The governor also directed the need to develop Abu Atwa Market, eliminate encroachments on public roads, and establish a civilized parking facility. This isn’t superficial beautification, but rather organized restructuring of the village’s economic and social fabric.
When Dialogue Becomes Public
In an expanded public meeting with citizens from Ein Ghossein and El-Dobaya, there was a completely different equation from routine meetings. Citizens raised real challenges, public services, agricultural land development, job opportunities, new projects.
The governor didn’t make generic promises. He affirmed continued coordination, pointed to ongoing service and developmental projects, and reiterated the new approach: “Citizen participation in planning and implementation.” A paradigmatic shift resembling what we see here in Europe, what might be called “participatory planning.”

A Broader Vision: Building the Republic from Rural Areas
What’s happening in Ein Ghossein isn’t merely isolated local development. It’s part of an organized national strategy to modernize rural Egypt, which includes:
Integrated healthcare services, connecting rural units to specialized hospitals, ensuring preventive and curative care where citizens live.
Quality education, providing diverse educational institutions (Al-Azhar and government), with attention to school health and infrastructure.
Modern infrastructure, road networks connecting villages to employment and service centers, reducing forced migration and supporting local economies.
Organized urban development, eliminating informality and encroachments, creating civilized public spaces.
Direct democratic dialogue, genuine listening to citizen needs and converting them into implementable plans.
From Small Details to Grand Transformation
Egypt is serious about building the new republic, far removed from platforms and rousing speeches.
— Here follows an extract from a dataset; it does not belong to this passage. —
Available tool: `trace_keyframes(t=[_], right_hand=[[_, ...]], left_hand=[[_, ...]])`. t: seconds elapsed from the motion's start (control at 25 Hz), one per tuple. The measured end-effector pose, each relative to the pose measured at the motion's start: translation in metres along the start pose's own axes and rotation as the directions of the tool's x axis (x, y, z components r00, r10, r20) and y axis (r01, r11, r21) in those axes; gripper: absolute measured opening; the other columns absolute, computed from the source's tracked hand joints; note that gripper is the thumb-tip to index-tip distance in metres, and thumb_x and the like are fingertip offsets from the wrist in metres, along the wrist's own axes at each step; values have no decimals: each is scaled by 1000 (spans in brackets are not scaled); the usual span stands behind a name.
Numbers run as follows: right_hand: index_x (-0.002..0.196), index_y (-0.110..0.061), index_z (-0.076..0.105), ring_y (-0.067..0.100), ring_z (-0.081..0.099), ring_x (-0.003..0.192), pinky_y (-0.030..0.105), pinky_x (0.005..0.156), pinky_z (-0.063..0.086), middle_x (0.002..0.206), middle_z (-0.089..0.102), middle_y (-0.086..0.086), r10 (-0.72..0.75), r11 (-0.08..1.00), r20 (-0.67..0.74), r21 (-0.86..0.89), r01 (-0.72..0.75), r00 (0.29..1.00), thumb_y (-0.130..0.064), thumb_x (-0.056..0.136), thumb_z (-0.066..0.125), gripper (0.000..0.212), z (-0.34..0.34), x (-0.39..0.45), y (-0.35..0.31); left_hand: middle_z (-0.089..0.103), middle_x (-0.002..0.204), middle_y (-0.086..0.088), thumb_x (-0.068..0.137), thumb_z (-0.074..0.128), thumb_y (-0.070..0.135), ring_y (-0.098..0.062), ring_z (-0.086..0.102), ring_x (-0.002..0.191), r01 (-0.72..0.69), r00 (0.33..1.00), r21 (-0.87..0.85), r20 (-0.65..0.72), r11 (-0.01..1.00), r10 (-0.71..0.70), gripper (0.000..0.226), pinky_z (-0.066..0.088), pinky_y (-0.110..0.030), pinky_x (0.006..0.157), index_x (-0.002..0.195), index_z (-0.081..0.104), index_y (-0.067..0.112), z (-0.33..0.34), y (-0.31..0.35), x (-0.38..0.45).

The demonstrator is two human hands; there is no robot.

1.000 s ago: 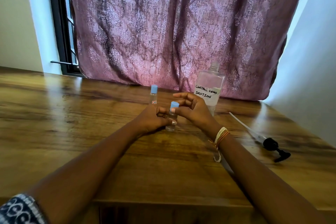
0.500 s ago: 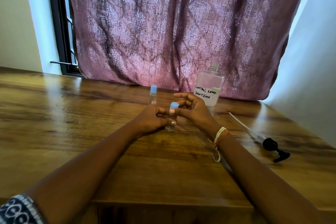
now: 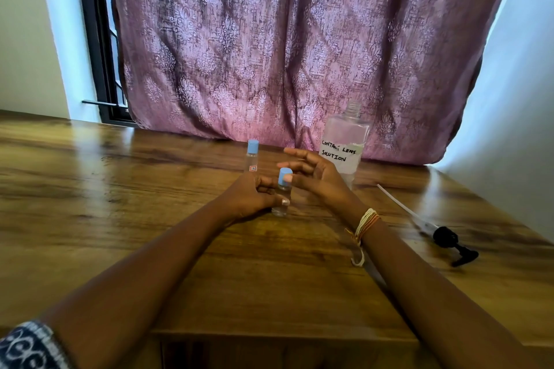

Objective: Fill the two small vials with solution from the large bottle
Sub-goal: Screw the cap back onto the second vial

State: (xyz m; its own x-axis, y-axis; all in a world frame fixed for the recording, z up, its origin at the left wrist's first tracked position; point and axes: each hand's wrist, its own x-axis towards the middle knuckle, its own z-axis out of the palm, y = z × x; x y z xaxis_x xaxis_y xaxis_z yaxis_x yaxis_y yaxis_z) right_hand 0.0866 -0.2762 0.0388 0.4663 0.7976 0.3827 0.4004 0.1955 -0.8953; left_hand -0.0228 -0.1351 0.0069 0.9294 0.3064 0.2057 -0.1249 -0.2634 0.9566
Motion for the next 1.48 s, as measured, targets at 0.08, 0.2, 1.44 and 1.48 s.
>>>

Yet it’s actually being built in health units where doctors receive patients with dignity, in classrooms where students sit on respected seats, in roads connecting villages to opportunities, and in gardens giving rural residents moments of peace and beauty.
It’s a vision both detailed and comprehensive simultaneously. A governor standing in a small village asking about a single medical file, directing the completion of simple maintenance, yet simultaneously drawing lines of developmental corridors extending across the entire governorate’s horizons.
This is the difference between good intentions and serious implementation. And in the mother of the world, where civilizational depth and multi-layered heritage run deep, these simple and integrated steps are the beginning of real transformation.